Sub-part folder What it explains
8.2.1 Weight Memory and Activations Weight Memory and Activations is the working skill inside Transformer Inference Internals that helps you build the stage artifact, An inference benchmark and optimization report for an open-weight or hosted model workload, while collecting enough evidence to trust the result.
8.2.2 Attention and KV Cache Layout Attention and KV Cache Layout is the working skill inside Transformer Inference Internals that helps you build the stage artifact, An inference benchmark and optimization report for an open-weight or hosted model workload, while collecting enough evidence to trust the result.
8.2.3 GEMM GEMV and MLP Blocks GEMM GEMV and MLP Blocks is the working skill inside Transformer Inference Internals that helps you build the stage artifact, An inference benchmark and optimization report for an open-weight or hosted model workload, while collecting enough evidence to trust the result.
8.2.4 Sampling Hot Path Sampling Hot Path is the working skill inside Transformer Inference Internals that helps you build the stage artifact, An inference benchmark and optimization report for an open-weight or hosted model workload, while collecting enough evidence to trust the result.

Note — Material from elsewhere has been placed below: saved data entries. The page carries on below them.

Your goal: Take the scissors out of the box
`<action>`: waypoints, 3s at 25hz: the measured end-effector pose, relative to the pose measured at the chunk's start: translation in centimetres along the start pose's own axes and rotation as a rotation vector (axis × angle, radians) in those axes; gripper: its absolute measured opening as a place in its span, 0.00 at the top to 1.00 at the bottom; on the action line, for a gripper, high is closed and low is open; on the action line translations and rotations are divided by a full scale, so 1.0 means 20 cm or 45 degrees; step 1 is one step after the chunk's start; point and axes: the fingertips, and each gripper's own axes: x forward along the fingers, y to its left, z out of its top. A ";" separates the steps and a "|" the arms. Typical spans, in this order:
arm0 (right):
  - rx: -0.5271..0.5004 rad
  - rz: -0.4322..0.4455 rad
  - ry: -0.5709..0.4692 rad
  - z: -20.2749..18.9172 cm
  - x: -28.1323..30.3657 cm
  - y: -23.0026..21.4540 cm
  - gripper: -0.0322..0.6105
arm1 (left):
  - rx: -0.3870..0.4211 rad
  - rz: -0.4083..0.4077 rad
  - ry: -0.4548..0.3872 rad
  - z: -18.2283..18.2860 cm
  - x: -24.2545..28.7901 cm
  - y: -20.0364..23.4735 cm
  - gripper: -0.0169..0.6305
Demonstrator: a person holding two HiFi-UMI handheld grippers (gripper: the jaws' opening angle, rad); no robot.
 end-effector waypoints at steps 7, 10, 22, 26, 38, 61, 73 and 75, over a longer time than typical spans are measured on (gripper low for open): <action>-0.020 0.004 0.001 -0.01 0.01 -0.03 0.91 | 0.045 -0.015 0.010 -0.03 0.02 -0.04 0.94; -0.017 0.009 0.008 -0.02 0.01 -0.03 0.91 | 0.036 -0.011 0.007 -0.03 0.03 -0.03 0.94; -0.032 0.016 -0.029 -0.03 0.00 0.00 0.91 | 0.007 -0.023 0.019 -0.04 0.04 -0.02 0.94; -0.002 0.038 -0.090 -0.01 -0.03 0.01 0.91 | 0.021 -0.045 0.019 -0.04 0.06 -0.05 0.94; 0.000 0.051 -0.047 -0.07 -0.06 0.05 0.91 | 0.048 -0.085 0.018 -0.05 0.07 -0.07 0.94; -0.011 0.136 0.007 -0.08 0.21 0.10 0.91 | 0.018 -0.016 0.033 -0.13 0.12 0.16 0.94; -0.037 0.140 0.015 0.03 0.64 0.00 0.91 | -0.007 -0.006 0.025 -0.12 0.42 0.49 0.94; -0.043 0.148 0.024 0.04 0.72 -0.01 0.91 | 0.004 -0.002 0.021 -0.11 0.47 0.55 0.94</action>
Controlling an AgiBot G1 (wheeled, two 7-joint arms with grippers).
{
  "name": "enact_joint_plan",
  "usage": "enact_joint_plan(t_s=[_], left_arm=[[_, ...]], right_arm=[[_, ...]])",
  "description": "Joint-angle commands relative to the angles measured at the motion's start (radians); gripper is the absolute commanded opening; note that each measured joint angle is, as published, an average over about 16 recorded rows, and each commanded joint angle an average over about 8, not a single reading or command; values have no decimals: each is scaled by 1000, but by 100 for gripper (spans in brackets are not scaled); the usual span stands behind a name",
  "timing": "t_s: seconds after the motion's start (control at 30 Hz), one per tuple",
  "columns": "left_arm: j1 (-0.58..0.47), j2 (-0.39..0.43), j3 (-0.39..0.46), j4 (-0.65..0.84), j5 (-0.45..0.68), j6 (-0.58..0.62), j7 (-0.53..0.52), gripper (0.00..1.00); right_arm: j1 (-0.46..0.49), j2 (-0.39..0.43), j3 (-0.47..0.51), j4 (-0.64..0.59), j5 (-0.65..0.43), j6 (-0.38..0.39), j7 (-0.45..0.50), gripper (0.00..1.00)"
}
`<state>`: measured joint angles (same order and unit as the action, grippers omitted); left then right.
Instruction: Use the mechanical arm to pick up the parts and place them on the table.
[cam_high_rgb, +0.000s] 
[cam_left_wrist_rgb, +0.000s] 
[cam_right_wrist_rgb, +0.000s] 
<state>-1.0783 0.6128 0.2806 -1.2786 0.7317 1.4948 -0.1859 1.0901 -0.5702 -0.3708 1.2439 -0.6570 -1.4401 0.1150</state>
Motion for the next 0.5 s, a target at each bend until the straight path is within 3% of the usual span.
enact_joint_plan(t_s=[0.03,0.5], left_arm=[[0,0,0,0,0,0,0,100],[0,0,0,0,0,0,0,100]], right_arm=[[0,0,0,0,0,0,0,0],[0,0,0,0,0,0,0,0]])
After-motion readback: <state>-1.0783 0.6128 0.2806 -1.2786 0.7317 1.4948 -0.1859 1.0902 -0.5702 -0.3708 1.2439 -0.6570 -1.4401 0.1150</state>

What a Person Who Masters This Part Can Do

  • Explain how Transformer Inference Internals supports an inference benchmark and optimization report for an open-weight or hosted model workload..
  • Build and inspect this artifact: Trace one decode step for a small model.
  • Measure progress with: Track weight memory, KV memory, attention cost, and decode bottleneck.
  • Debug at least one failure mode before moving to the next part.

Build and Measure

Build: Trace one decode step for a small model.

Measure: Track weight memory, KV memory, attention cost, and decode bottleneck.

Tests

Take one 30-question exam after studying this part. It opens in a new browser tab so the study page stays available.

Back to Stage

Return to Stage 8: Optimization and Hardware Acceleration.